### Exercise directions
Whenever a line below includes the string "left", show it.

-- Given data follows --

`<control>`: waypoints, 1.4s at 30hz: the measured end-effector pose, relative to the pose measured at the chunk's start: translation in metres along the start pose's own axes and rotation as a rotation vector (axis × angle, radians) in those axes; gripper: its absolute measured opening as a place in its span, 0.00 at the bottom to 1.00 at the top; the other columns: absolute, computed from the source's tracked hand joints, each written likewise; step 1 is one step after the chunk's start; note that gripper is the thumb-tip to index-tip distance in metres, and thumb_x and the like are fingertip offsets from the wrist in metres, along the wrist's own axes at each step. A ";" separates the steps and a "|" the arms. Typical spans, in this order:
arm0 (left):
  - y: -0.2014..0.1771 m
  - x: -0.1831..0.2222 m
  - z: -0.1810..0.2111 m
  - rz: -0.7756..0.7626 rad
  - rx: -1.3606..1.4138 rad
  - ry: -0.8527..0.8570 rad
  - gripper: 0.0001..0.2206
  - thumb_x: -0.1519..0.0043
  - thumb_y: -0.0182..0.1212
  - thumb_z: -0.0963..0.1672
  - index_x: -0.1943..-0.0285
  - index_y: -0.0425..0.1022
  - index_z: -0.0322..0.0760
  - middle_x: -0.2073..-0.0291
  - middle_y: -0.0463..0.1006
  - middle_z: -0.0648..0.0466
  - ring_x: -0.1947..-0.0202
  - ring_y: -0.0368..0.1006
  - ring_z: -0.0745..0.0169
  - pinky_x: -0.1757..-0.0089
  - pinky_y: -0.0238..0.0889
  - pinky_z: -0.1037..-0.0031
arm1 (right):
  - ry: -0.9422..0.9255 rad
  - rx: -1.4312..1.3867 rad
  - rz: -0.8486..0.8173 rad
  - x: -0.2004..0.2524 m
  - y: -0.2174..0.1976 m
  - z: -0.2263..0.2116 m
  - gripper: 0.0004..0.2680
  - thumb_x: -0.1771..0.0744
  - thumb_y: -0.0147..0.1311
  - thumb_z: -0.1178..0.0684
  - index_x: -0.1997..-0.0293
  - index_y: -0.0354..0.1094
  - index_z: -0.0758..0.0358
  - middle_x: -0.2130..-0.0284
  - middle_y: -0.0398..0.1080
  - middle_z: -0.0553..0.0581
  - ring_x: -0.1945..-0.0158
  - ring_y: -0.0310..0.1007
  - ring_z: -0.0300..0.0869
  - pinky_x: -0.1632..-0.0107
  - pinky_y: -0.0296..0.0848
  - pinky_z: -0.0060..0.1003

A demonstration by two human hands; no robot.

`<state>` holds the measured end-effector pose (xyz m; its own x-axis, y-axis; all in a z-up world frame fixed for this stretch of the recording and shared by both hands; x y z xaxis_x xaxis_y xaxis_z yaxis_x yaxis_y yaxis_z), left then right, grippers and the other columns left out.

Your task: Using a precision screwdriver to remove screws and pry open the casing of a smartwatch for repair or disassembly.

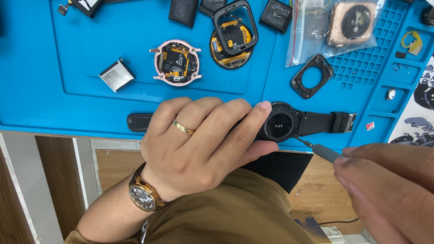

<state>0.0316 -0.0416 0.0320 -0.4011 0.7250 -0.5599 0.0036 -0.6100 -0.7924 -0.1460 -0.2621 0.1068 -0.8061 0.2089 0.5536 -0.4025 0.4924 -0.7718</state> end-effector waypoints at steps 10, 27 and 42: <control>-0.001 0.001 -0.001 -0.001 0.010 0.010 0.18 0.27 0.56 0.57 0.45 0.81 0.47 0.57 0.82 0.61 0.64 0.76 0.65 0.64 0.62 0.72 | 0.010 0.202 0.110 0.000 0.003 -0.023 0.22 0.39 0.62 0.47 0.37 0.73 0.52 0.47 0.74 0.56 0.46 0.74 0.48 0.44 0.73 0.44; -0.003 0.002 -0.002 0.001 0.049 -0.009 0.18 0.26 0.55 0.56 0.45 0.80 0.45 0.57 0.81 0.60 0.63 0.75 0.63 0.63 0.63 0.72 | 0.375 0.440 -0.075 -0.010 0.008 -0.017 0.21 0.36 0.53 0.33 0.39 0.71 0.43 0.57 0.72 0.45 0.52 0.71 0.39 0.44 0.69 0.38; -0.001 0.007 -0.004 0.004 0.056 -0.030 0.18 0.25 0.51 0.55 0.45 0.82 0.45 0.56 0.79 0.60 0.61 0.75 0.64 0.63 0.64 0.71 | 0.257 -0.045 -0.029 0.017 0.022 -0.006 0.40 0.49 0.64 0.66 0.27 0.56 0.51 0.30 0.56 0.55 0.32 0.62 0.45 0.43 0.69 0.46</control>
Point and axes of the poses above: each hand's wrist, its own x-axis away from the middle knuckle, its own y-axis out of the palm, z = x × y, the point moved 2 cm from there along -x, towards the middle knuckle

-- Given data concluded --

### Exercise answer
arm0 (left):
`<state>` holds the measured end-effector pose (xyz m; its own x-axis, y-axis; all in a z-up world frame fixed for this stretch of the recording and shared by both hands; x y z xaxis_x xaxis_y xaxis_z yaxis_x yaxis_y yaxis_z), left then right, grippers and the other columns left out.

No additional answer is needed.